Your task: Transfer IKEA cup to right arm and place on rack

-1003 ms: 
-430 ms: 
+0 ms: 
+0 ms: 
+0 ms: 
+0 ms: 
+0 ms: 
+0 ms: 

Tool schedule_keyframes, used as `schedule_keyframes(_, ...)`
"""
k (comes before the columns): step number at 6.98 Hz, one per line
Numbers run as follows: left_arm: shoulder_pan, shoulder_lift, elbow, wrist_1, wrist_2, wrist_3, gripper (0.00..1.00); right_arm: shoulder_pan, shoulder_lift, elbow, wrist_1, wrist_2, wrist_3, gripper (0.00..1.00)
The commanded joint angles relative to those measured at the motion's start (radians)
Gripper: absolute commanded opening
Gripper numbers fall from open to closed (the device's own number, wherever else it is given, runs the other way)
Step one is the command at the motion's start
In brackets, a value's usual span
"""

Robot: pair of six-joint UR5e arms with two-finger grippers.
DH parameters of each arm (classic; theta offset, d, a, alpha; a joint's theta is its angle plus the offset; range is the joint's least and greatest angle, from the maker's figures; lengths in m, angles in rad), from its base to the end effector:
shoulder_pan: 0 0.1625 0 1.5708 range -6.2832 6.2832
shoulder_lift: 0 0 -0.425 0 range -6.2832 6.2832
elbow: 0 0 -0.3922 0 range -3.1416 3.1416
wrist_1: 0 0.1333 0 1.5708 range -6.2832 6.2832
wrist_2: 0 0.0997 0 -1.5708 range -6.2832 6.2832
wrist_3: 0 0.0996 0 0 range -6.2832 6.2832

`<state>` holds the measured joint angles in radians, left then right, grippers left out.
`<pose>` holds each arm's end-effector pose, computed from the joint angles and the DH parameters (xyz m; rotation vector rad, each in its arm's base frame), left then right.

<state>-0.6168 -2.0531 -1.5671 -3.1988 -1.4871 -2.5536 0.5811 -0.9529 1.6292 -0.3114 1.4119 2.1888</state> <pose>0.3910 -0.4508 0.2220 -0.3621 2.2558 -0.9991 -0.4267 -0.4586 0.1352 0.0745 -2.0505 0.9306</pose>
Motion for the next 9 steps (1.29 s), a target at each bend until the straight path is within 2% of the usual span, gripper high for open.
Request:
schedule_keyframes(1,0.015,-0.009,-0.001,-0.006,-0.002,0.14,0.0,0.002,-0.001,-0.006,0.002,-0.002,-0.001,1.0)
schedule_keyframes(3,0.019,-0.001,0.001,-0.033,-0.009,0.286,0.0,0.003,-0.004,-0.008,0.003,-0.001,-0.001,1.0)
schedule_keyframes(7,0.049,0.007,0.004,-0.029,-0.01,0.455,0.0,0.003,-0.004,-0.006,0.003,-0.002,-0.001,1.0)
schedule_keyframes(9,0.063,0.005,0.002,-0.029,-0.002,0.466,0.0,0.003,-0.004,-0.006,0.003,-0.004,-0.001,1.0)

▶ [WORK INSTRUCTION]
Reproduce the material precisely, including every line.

▶ [ANSWER TO THIS EXERCISE]
Your task: Transfer IKEA cup to right arm and place on rack

-1003 ms: 
-430 ms: 
+0 ms: 
+0 ms: 
+0 ms: 
+0 ms: 
+0 ms: 
+0 ms: 

Tool schedule_keyframes, used as `schedule_keyframes(_, ...)`
"""
k (comes before the columns): step number at 6.98 Hz, one per line
Numbers run as follows: left_arm: shoulder_pan, shoulder_lift, elbow, wrist_1, wrist_2, wrist_3, gripper (0.00..1.00); right_arm: shoulder_pan, shoulder_lift, elbow, wrist_1, wrist_2, wrist_3, gripper (0.00..1.00)
The commanded joint angles relative to those measured at the motion's start (radians)
Gripper: absolute commanded opening
Gripper numbers fall from open to closed (the device's own number, wherever else it is given, runs the other way)
Step one is the command at the motion's start
In brackets, a value's usual span
"""

Robot: pair of six-joint UR5e arms with two-finger grippers.
DH parameters of each arm (classic; theta offset, d, a, alpha; a joint's theta is its angle plus the offset; range is the joint's least and greatest angle, from the maker's figures; lengths in m, angles in rad), from its base to the end effector:
shoulder_pan: 0 0.1625 0 1.5708 range -6.2832 6.2832
shoulder_lift: 0 0 -0.425 0 range -6.2832 6.2832
elbow: 0 0 -0.3922 0 range -3.1416 3.1416
wrist_1: 0 0.1333 0 1.5708 range -6.2832 6.2832
wrist_2: 0 0.0997 0 -1.5708 range -6.2832 6.2832
wrist_3: 0 0.0996 0 0 range -6.2832 6.2832

`<state>` holds the measured joint angles in radians, left then right, grippers left out.
`<pose>` holds each arm's end-effector pose, computed from the joint angles and the DH parameters (xyz m; rotation vector rad, each in its arm's base frame), left then right.

<state>-0.6168 -2.0531 -1.5671 -3.1988 -1.4871 -2.5536 0.5811 -0.9529 1.6292 -0.3114 1.4119 2.1888</state> <pose>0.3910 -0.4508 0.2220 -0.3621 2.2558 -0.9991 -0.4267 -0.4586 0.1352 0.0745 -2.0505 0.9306</pose>
Motion for the next 9 steps (1.29 s), a target at each bend until the straight path is within 2% of the usual span, gripper high for open.
Request:
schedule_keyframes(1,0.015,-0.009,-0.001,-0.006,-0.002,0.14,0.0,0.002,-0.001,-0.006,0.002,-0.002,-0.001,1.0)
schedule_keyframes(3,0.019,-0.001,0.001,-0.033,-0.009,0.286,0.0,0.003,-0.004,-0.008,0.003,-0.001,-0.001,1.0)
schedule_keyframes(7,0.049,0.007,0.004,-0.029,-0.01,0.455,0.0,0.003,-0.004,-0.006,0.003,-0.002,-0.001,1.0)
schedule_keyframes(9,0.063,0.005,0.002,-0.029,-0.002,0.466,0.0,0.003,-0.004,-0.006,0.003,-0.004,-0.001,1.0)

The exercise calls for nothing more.